Re: postgresql roadmap for horizontal scalability?

From: "Mike Rylander" <mrylander(at)gmail(dot)com>
To: Timasmith <timasmith(at)hotmail(dot)com>
Cc: pgsql-hackers(at)postgresql(dot)org
Subject: Re: postgresql roadmap for horizontal scalability?
Date: 2006-12-03 20:40:10
Message-ID: b918cf3d0612031240s5da6a9a6pdcdaaf846007e15c@mail.gmail.com
Views: Raw Message | Whole Thread | Download mbox | Resend email
Thread:
Lists: pgsql-hackers

On 1 Dec 2006 09:43:57 -0800, Timasmith <timasmith(at)hotmail(dot)com> wrote:
> Hi,
>
> This database has exceeded all expectations and perhaps I am getting
> ahead of myself but is there anything in the roadmap to match Oracles
> ability to cluster databases across multiple servers for concurrent
> access?
>

My preferred solution is Slony-1 + pgPool (more below).
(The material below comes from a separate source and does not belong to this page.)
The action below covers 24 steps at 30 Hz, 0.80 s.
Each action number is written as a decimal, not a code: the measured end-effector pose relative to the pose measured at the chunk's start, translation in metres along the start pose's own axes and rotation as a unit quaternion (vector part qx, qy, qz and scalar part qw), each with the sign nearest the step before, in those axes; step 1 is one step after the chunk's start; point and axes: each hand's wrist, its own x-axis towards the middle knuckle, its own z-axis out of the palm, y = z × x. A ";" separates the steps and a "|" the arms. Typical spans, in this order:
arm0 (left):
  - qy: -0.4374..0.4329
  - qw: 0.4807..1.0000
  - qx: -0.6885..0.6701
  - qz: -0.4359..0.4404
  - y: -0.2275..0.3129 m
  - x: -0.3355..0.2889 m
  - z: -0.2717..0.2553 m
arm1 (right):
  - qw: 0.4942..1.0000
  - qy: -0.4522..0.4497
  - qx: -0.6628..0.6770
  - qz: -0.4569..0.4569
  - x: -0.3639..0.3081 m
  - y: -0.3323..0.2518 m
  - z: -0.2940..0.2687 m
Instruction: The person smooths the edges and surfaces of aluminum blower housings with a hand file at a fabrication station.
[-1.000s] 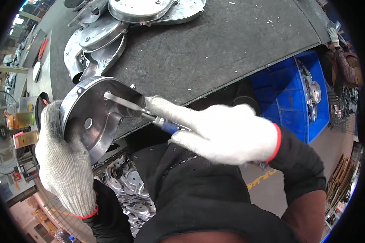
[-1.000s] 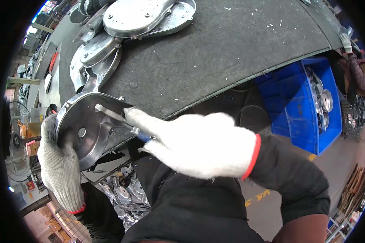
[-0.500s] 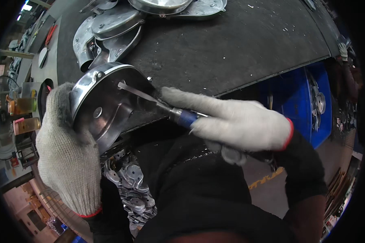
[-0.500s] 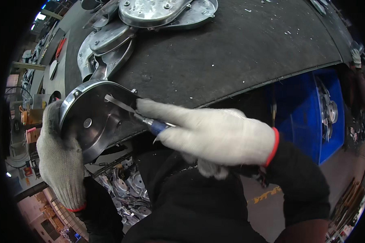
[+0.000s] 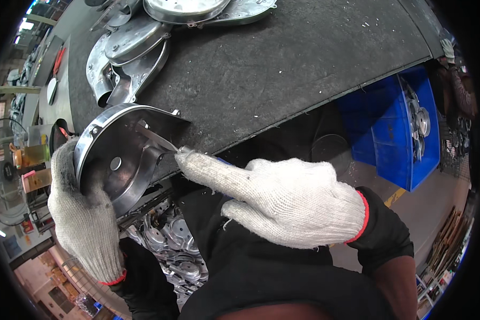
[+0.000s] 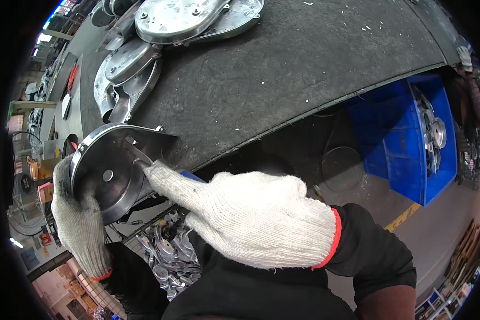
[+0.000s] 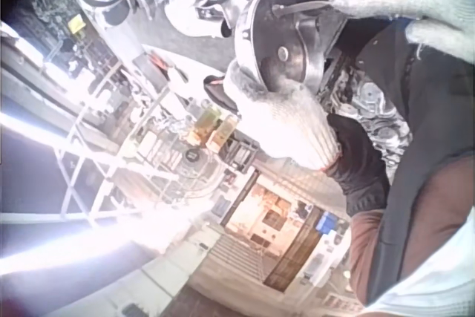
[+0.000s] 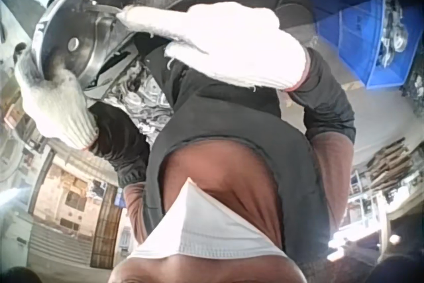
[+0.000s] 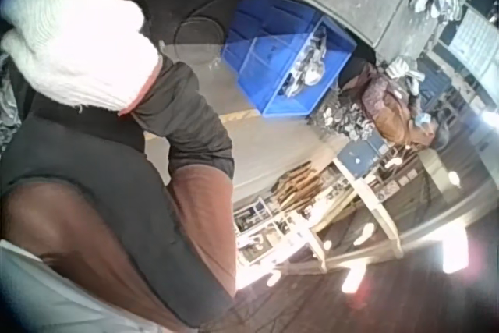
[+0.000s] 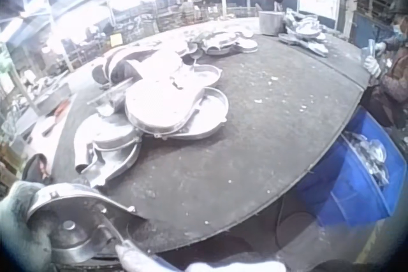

> The reason I ask is for the architecture of an open source database
> project I am working on. It is tempting to ignore caching altogether
> and push the onus on to the database to perform more database queries.
> This is makes life easier and allows the focus to be on the business
> logic.
>
> However if Postgresql is the datababase and the only means to scale is
> to buy a bigger single server then that could become a problem of cost
> to the community. It would be cheaper to scale across multiple smaller
> servers (I think).

It surely is, depending on your sync speed requirements.

>
> The application I am working on is OLTP with say 90% reads to writes
> ratio.
>

That's very similar to the read/write ratio of my app. Here's what we do:

We've set up
1 master read/write DB
2 (soon to be 3) slave read-only DBs
cascading pgPool setup in "external replication" mode

We spread the load over all machines using the built in pgPool
weighting algorithm, giving the master machine about 1/6 of the read
only traffic (it also gets all in-transaction traffic per the pgPool
config) and spread the rest of the load over the other machines.
Behind the cluster, taking care of keeping everyone in sync, is a
simple Slony-1 setup. It's fairly simple to get going once you wrap
your head around it, and we've yet to see a single problem that we
didn't cause by not reading the documentation.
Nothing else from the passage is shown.